WHAT YOU NEED TO DO -
Your task is to reproduce exactly the lines from the one containing "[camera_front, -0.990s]" through the last line below, both ends included, and nothing else, with no pictures.

SOURCE MATERIAL -
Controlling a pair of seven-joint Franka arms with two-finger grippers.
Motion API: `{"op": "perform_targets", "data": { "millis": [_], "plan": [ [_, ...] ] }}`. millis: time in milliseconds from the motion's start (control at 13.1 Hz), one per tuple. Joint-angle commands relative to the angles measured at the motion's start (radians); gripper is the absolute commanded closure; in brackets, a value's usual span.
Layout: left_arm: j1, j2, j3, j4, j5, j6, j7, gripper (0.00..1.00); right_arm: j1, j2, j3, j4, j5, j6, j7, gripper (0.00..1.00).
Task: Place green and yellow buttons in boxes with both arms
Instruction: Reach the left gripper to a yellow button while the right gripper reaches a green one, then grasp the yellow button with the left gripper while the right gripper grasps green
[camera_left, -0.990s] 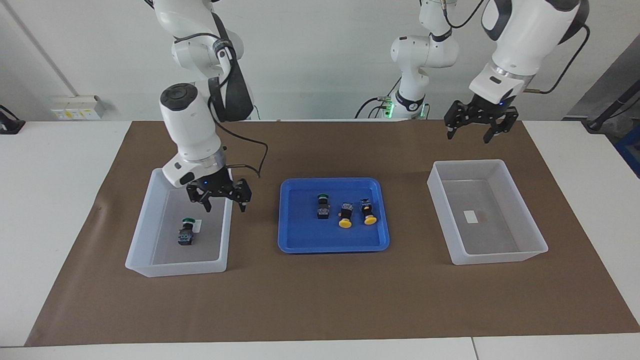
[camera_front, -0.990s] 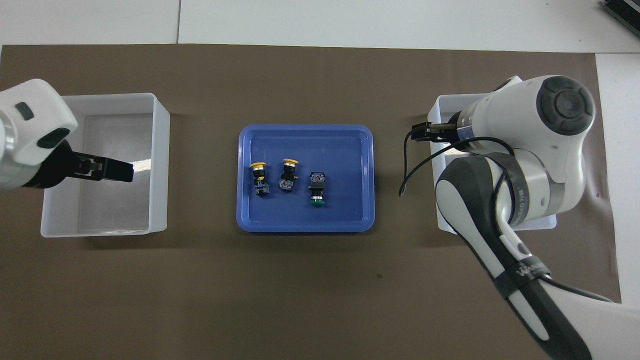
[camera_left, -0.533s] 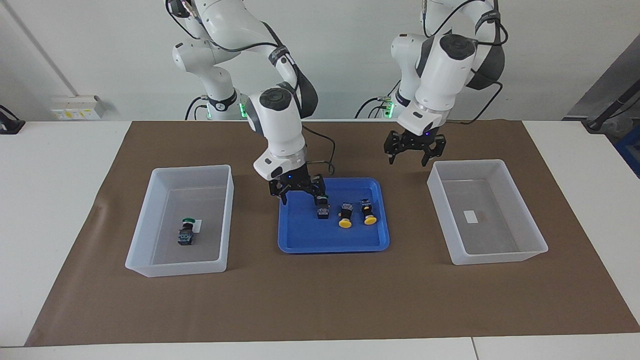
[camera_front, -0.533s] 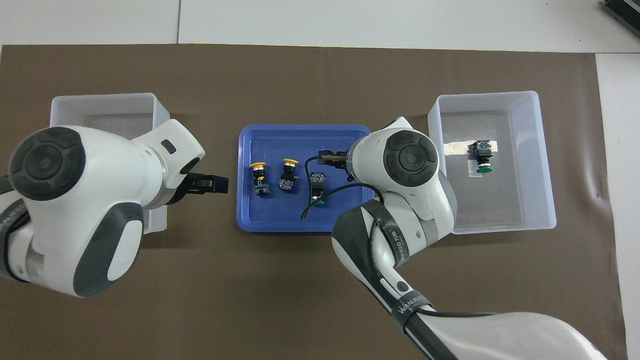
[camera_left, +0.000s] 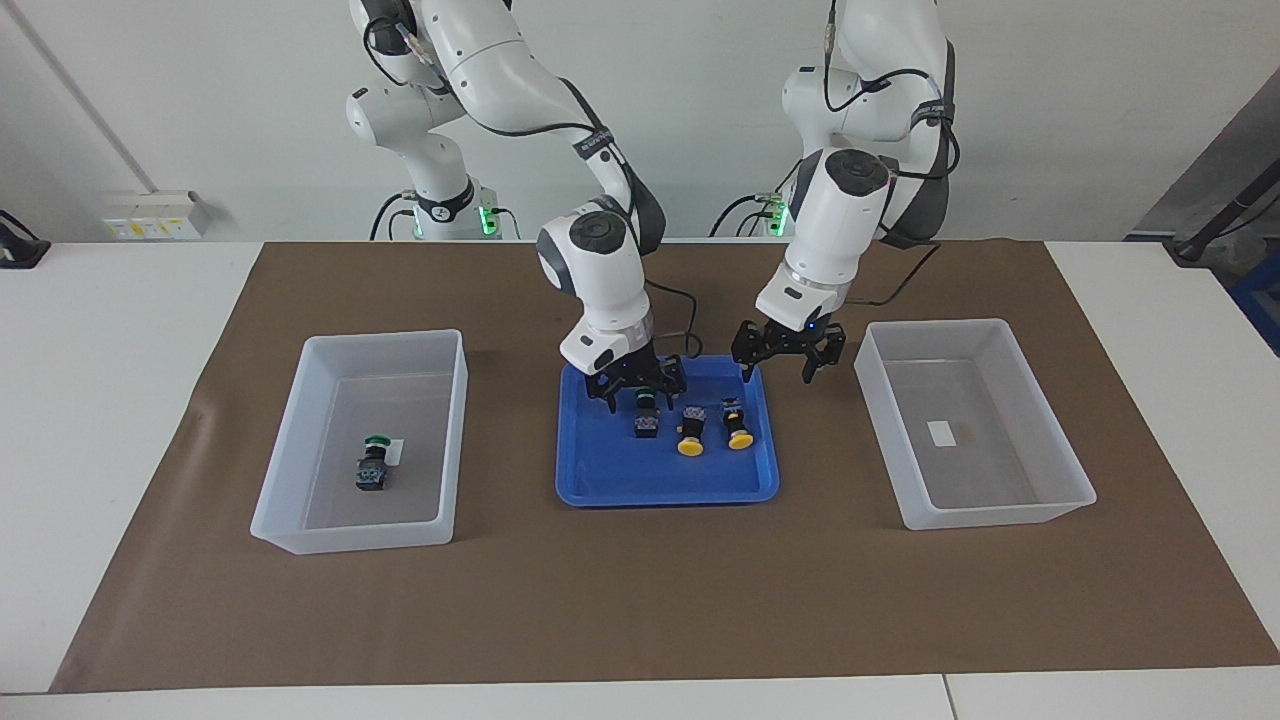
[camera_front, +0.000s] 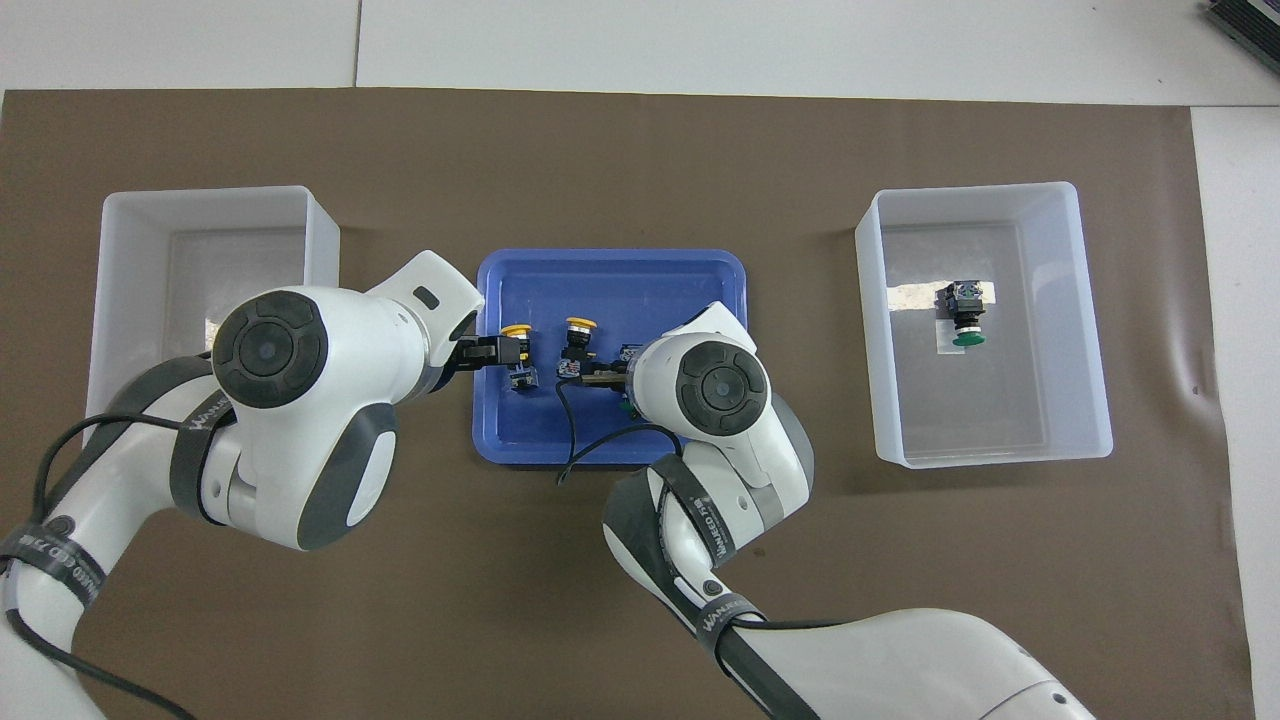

EXERCISE RESPONSE -
[camera_front, -0.990s] 
[camera_left, -0.533s] 
[camera_front, -0.533s] 
[camera_left, +0.000s] 
[camera_front, +0.000s] 

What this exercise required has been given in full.